Yeah, if you think I’m going to do this every night for the whole month of October you’re nuts. The Great Pumpkin left his own note saying – sorry, only one gift per kid, try again next year.
And now it’s November. A few years ago our family got a Christmas ‘Elf’. Though he looks like a stuffed doll he is in fact a magical creature that arrives at Thanksgiving in order to keep an eye on the children until Christmas, watching to see if they are being naughty or nice and reporting back to Santa each night. Due to all this midnight travelling he finds a different spot each morning on his return, to perch and observe, usually sitting up high where he has the best view. The children get up each day anxious to see what new spot he has found.
I should say, he is ‘supposed’ to find a new spot each morning. Often our elf decides that the spot he had the day before suited him just fine, thank you very much.
Recently I have heard that some elves are being mischievous, getting into the pantry and making a mess, taking all the books off the shelves, getting out toys in the middle of the night. Our Elf (the boys have named him George) – he and I had a little heart-to-heart. I explained to him that if he in any way contributed to the mess already created by my family of five, the dog, the cat, the visiting neighbor children and all the other creatures who make their way through the four walls of my house that he would find himself disemboweled and turned into a pillow.

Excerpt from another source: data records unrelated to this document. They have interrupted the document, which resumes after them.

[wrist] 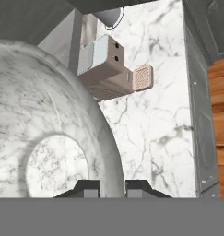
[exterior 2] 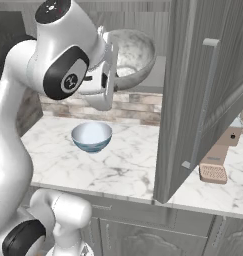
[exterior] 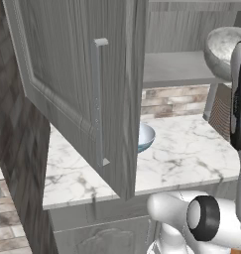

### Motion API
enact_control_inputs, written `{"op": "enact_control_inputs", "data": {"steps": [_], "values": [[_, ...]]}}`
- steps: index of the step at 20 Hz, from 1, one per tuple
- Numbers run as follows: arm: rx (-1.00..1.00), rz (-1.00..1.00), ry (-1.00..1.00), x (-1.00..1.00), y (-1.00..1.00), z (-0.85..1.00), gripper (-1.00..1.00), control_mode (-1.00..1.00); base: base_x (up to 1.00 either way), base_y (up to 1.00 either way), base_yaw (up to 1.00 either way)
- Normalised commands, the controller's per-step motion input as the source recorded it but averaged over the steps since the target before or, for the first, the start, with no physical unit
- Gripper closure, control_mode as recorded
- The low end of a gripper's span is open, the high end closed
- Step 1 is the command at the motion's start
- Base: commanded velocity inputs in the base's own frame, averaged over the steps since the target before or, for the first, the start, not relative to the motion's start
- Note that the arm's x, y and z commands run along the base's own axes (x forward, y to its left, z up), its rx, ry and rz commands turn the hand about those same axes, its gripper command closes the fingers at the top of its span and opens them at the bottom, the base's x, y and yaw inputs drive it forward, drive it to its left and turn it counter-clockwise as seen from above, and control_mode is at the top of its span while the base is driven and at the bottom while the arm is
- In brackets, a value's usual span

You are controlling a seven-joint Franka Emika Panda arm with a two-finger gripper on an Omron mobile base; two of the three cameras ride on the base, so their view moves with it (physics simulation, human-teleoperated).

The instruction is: Open the cabinet. Pick the bowls from the counter and place them in the cabinet. Then close the cabinet.

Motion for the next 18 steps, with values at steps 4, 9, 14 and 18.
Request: {"op": "enact_control_inputs", "data": {"steps": [4, 9, 14, 18], "values": [[0.06, 0.02, -0.10, 0.33, 0.00, -0.20, 1.00, -1.00, 0.00, 0.00, 0.00], [0.04, 0.01, -0.01, 0.47, 0.00, -0.12, 1.00, -1.00, 0.00, 0.00, 0.00], [0.00, 0.00, 0.13, 0.54, 0.00, 0.04, 1.00, -1.00, 0.00, 0.00, 0.00], [0.00, 0.00, 0.21, 0.44, 0.00, 0.07, 1.00, -1.00, 0.00, 0.00, 0.00]]}}
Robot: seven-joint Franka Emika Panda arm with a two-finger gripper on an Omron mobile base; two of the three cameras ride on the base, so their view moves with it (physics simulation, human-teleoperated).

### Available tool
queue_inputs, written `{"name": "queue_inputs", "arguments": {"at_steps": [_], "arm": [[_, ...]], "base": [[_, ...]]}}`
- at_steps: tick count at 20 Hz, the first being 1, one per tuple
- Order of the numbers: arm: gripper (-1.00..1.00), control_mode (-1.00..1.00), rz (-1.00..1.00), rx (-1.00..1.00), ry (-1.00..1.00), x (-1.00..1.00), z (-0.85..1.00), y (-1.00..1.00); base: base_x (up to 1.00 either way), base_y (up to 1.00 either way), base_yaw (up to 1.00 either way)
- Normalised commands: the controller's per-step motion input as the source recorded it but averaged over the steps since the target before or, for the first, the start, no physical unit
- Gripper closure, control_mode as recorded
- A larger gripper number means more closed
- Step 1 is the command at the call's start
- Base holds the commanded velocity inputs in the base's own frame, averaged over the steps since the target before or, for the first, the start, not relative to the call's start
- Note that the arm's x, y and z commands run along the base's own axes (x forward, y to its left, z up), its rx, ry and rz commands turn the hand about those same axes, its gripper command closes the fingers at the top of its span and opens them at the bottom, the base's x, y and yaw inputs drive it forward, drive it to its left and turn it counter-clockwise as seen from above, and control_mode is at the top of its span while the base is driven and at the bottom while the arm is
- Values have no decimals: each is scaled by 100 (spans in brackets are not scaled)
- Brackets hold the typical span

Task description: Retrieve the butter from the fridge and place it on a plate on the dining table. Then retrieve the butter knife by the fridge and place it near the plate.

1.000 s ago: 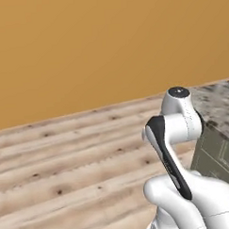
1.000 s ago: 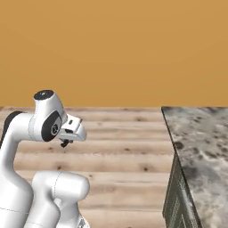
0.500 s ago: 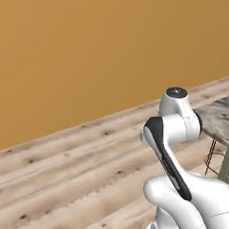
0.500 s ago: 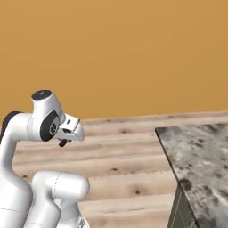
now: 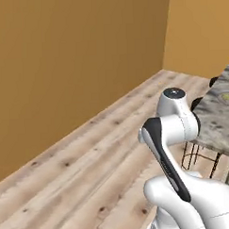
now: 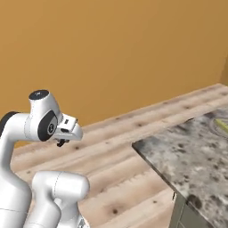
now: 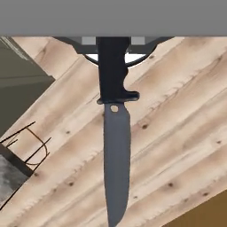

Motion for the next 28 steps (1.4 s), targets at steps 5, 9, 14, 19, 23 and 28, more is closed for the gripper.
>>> {"name": "queue_inputs", "arguments": {"at_steps": [5,9,14,19,23,28], "arm": [[100,100,0,0,0,0,0,0],[100,100,0,0,0,0,0,0],[100,100,0,0,0,0,0,0],[100,100,0,0,0,0,0,0],[100,100,0,0,0,0,0,0],[100,100,0,0,0,0,0,0]], "base": [[99,69,-73],[97,69,-75],[84,69,-77],[69,65,-80],[41,57,-85],[27,50,-88]]}}
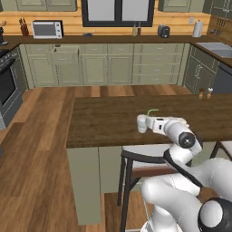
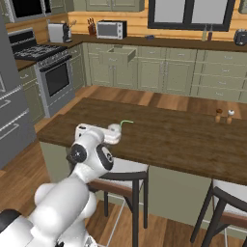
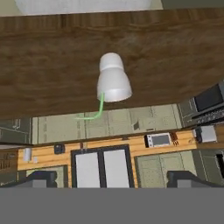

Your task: Take a straw from the drawer in front and place it inside the glass cup on the dining counter.

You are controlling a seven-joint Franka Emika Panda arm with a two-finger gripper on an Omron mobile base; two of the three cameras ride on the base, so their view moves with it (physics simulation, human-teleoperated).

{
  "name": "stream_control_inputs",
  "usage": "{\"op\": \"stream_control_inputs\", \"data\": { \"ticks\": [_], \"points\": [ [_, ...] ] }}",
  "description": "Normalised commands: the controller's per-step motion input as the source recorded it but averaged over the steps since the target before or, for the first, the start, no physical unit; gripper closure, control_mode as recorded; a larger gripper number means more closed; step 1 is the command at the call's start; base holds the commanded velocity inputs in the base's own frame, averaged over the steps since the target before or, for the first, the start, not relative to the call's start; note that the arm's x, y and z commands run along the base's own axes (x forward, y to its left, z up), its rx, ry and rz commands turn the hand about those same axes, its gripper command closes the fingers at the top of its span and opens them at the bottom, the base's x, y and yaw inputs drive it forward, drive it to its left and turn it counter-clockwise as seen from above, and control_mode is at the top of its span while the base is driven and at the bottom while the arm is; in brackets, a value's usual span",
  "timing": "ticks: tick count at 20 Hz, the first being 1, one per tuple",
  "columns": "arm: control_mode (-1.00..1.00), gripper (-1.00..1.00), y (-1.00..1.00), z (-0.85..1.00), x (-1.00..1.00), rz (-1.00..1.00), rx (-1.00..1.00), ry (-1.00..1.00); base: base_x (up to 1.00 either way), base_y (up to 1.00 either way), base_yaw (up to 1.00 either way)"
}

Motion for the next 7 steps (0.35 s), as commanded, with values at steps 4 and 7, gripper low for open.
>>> {"op": "stream_control_inputs", "data": {
  "ticks": [4,7],
  "points": [
    [-1.00,-1.00,0.14,1.00,-0.80,0.00,0.00,0.09,0.00,0.00,0.00],
    [-1.00,-1.00,0.07,1.00,-0.97,0.00,0.00,0.06,0.00,0.00,0.00]
  ]
}}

And now, the latest: my sister has just reported to me that her elf is becoming very hungry. Yesterday he ate a wagon wheel, a pile of animal crackers, a fruit bar and a banana, all before 10am. Well, the elf might not be that hungry anymore but I bet my sister is going to put on a few pounds.
I’m all for magic and wonder. I’m all for maintaining the bubble of childhood for as long as possible. So am I wrong to think that diluting ever single event with a magical creature is a little over the top? Magical creatures that make messes they don’t clean up, eat when it’s not meal time and sneak out in the middle of the night?
I’m just saying. It’s not my idea of a good role model.